Waldorf Astoria Hotels & Resorts, birthplace of some of America’s most classic dishes like eggs benedict, red velvet cake, Thousand Island dressing and the Waldorf salad, is looking for its next signature dish and has tapped a roster of James Beard and Michelin-starred chefs to create it.
Dubbed ‘Taste of Waldorf Astoria,’ the program will pair chefs identified as rising stars by the James Beard Foundation with some of the hotel chain’s own in-house culinary superstars including Pierre Gagnaire, who helms the Michelin-starred restaurant Les Solistes at the Waldorf Astoria Berlin, and Heinz Beck, the head chef the Cavalieri hotel’s La Pergola, the only restaurant in Rome to hold three stars.

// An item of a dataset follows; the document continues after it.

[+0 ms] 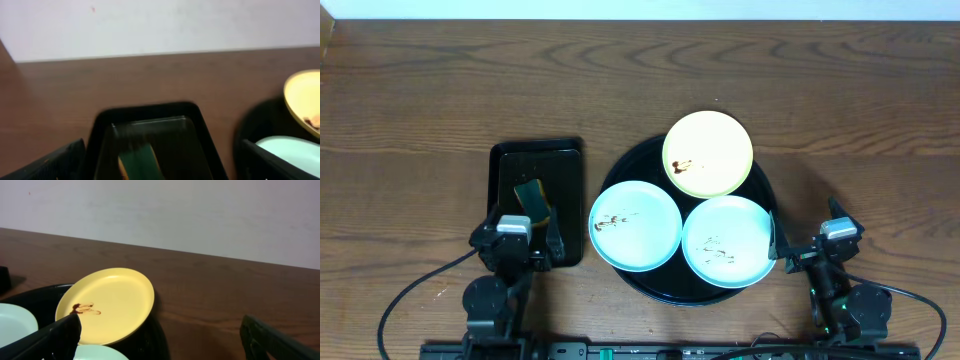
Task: Clean dirty plates on tray and stack at the side
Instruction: 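Move the left gripper over the sponge on the small black tray, then close the left gripper on the green-and-yellow sponge and lift it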
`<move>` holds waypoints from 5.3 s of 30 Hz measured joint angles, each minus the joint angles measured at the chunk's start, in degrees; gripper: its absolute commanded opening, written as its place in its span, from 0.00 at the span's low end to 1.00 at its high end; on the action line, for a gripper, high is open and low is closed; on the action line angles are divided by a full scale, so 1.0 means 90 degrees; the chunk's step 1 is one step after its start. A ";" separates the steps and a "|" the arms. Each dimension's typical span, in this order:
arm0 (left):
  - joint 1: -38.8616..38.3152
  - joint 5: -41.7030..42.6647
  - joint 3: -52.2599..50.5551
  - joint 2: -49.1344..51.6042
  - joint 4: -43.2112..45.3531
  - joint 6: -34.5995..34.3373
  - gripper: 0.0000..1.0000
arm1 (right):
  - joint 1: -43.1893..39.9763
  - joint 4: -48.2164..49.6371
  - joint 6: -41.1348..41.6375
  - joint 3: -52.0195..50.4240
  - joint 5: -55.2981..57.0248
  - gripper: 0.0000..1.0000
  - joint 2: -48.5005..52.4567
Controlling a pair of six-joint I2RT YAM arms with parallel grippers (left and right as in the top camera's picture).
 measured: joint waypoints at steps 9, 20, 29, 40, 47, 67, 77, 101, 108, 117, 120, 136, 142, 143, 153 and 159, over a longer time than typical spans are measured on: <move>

“Waldorf Astoria serves global luxury travelers unique culinary experiences at each of the brand’s more than 140 world-class bars, lounges, and specialty restaurants worldwide,” said John T.A. Vanderslice, global head, Waldorf Astoria Hotels & Resorts. “The historic James Beard Foundation shares our mission to celebrate, nurture, and honor culinary heritage.”
The James Beard Foundation (JBF) Awards are regarded as the ‘Oscars’ of the US food world, spotlighting America’s best chef talent.
For one week, a JBF award winner will spend their time with a Waldorf Astoria ‘Master Chef’ visiting local markets and producers to come up with an original dish.
In February 2015, teams will bring their recipes to the New York location, to be judged by a panel of judges who will decide on the winning dish.
The winner will see their dish served at all 28 Waldorf Astoria hotels and resorts around the world.
Participating hotel locations include Berlin, Rome, Edinburgh, Shanghai and California.